Tra elettronica e solidarietà, il weekend per chi rimane in città

Appuntamenti dedicati alla shoah ma non solo. C’è molta arte e solidarietà nel fine settimana bustocco senza dimenticare l’attesissimo Expo Elettronica a MalpensaFiere

Di seguito gli appuntamenti previsti in Città persabato 24 e domenica 25 gennaio, organizzati o coordinati dall’Amministrazione comunale in sinergia con le associazioni territoriali:

SABATO 24 GENNAIO

Ore 20.45 – Teatro Lux, via S. Donato 5
Concerto Piano Solo del M° Raimondo Campisi per “Sei di Busto Arsizio se…”

Il Maestro eseguirà musiche di Chopin, Gershwin, Strauss e brani a sorpresa!
La serata avrà scopo benefico: il ricavato sarà devoluto all’Associazione Onlus anffas. Tutti i dettagli seguendo questo link.

Ore 21.00– Teatro Sant’Anna – piazza sant’Anna 1
Ba Teatro: “Il Piave mormorò… (ma non solo lui!)”
Commedia brillante die con Massimiliano Paganini, con la compagnia “Entrata di Sicurezza”.
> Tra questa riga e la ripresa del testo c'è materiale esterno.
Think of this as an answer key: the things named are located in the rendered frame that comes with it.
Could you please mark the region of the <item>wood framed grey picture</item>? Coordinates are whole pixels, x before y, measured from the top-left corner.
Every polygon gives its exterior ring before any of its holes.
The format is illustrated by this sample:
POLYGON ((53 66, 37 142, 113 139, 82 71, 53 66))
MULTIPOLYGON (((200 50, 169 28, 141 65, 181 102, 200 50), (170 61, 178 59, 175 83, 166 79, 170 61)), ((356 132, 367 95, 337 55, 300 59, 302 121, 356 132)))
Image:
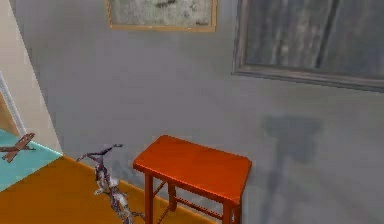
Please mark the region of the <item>wood framed grey picture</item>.
POLYGON ((218 0, 105 0, 111 29, 215 32, 218 0))

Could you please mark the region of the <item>brown toy airplane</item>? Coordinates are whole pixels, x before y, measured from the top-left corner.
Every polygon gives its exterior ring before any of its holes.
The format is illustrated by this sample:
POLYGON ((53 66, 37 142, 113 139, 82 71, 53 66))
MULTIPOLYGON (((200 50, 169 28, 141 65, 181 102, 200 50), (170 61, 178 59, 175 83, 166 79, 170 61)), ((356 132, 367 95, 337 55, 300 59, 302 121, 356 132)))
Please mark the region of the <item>brown toy airplane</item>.
POLYGON ((31 147, 29 147, 28 144, 34 137, 34 133, 27 133, 22 136, 13 146, 0 147, 0 152, 5 152, 5 155, 2 156, 2 159, 8 163, 11 163, 20 151, 31 150, 31 147))

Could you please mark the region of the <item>grey framed dark picture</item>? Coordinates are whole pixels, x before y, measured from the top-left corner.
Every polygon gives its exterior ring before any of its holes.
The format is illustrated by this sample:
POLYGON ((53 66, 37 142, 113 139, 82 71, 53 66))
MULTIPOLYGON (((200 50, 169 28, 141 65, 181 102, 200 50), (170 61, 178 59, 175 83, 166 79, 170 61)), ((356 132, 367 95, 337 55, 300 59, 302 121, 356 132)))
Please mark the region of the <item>grey framed dark picture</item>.
POLYGON ((239 0, 233 73, 384 93, 384 0, 239 0))

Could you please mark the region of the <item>red wooden stool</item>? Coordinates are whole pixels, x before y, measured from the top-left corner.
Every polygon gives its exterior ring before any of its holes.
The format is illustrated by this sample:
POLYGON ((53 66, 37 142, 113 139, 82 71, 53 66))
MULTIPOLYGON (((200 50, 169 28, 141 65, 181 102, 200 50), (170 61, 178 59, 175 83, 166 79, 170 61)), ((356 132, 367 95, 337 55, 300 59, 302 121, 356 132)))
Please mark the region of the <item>red wooden stool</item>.
POLYGON ((160 191, 153 180, 159 179, 168 188, 166 212, 175 211, 181 203, 222 224, 241 224, 242 195, 251 167, 252 162, 244 156, 169 135, 160 136, 133 161, 133 168, 145 176, 144 223, 161 223, 153 212, 154 198, 160 191), (220 203, 223 212, 218 214, 178 197, 178 188, 220 203))

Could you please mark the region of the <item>white door frame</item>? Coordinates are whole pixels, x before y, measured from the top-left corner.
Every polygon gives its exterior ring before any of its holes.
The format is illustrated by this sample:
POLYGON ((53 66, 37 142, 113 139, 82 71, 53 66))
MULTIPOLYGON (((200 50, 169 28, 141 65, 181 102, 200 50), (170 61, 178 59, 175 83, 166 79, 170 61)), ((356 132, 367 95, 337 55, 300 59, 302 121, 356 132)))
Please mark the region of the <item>white door frame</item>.
POLYGON ((3 99, 5 100, 5 104, 7 105, 7 109, 10 112, 10 116, 13 120, 13 123, 15 124, 15 127, 18 131, 18 133, 23 136, 27 133, 27 130, 23 124, 23 121, 21 119, 21 116, 17 110, 15 101, 12 98, 12 95, 10 93, 10 90, 7 86, 6 80, 3 77, 2 72, 0 71, 0 93, 3 96, 3 99))

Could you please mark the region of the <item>grey toy bicycle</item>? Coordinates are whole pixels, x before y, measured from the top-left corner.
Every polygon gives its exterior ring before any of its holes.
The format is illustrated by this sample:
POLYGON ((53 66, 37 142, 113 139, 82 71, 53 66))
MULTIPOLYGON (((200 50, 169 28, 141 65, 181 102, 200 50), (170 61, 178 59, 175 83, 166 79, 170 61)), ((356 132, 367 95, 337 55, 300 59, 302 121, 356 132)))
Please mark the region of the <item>grey toy bicycle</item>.
POLYGON ((114 144, 99 152, 85 153, 78 157, 76 161, 79 162, 84 158, 89 158, 95 162, 95 182, 98 188, 94 191, 94 195, 106 194, 109 197, 111 209, 121 219, 122 224, 135 224, 135 217, 144 219, 145 215, 142 212, 130 209, 126 199, 127 194, 118 188, 120 180, 112 177, 104 165, 104 156, 112 149, 120 147, 122 147, 122 144, 114 144))

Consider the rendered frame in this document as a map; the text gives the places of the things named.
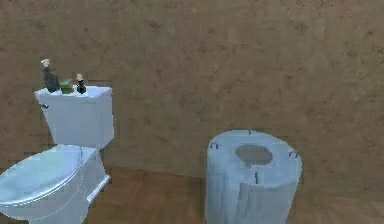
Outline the pale blue round bin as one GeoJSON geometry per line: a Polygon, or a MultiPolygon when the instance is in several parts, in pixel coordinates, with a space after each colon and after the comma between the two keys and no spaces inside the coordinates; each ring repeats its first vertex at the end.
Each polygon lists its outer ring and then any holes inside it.
{"type": "Polygon", "coordinates": [[[271,134],[216,135],[206,151],[207,224],[287,224],[301,174],[299,153],[271,134]]]}

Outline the small black bottle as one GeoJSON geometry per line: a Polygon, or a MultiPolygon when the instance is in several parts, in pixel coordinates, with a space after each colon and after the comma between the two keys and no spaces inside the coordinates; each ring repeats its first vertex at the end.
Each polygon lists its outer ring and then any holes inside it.
{"type": "Polygon", "coordinates": [[[77,81],[78,81],[77,91],[80,94],[84,94],[86,92],[86,87],[85,87],[85,85],[83,83],[83,76],[81,74],[77,75],[77,81]]]}

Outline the tall dark spray bottle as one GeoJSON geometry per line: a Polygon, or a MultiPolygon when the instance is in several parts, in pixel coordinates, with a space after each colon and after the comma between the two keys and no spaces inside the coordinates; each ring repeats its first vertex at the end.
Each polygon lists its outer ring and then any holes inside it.
{"type": "Polygon", "coordinates": [[[58,78],[51,72],[50,69],[50,60],[43,59],[41,61],[43,66],[44,82],[47,90],[50,93],[56,92],[60,89],[58,78]]]}

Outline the green small pot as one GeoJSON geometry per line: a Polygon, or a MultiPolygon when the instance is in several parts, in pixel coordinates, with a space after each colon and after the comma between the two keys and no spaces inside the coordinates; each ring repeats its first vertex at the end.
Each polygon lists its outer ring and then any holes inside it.
{"type": "Polygon", "coordinates": [[[63,94],[71,94],[74,92],[73,84],[71,79],[65,79],[59,82],[61,92],[63,94]]]}

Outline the white toilet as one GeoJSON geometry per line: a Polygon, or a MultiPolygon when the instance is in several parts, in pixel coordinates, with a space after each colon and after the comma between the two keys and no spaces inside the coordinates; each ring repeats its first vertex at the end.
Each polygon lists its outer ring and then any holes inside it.
{"type": "Polygon", "coordinates": [[[82,224],[109,181],[100,151],[114,138],[112,89],[35,92],[54,145],[0,174],[0,213],[29,224],[82,224]]]}
Intera giornata di sabato e domenica – Malpensa Fiere
Expo Elettronicaa cura di Blu Nautilus Srl
Manifestazione fieristica dedicata all’elettronica professionale e di consumo, propone una gamma di prodotti diversi rispetto ai canali commerciali tradizionali: i visitatori potranno trovare prodotti di importazione di brand non conosciuti e ribassi fino all’80% rispetto ai prezzi di listino. Tutte le informazioni, gli orari e i costi seguendo questo link.

DOMENICA 25 GENNAIO

Ore 16.00 e ore 21.00 -SpazioTeatro Palketto Stage – via Galvani 2 bis
“Le comte de Montecristo”

Teatro in lingua francese con sottotitoli in italiano dall’opera di Alexandre Dumas per la regia Gérald Dumont.

Fino all’11 febbraio 2015

Orari scolastici – P.zza Trento e Trieste, Aula “Ali della Libertà” (succursale Liceo Crespi)

Mostra sulla Shoah“Disegna ciò che vedi. Helga Weissová, da Terezín i disegni di una bambina” a cura di Liceo Crespi e Associazioni Italia-Israele. Ventotto disegni dell’autrice Helga Weissová fissano in presa diretta la realtà del campo di Terezín (Repubblica Ceca) dove era detenuta. Il valore dell’arte e della cultura come mezzi di resistenza civile in situazioni estreme.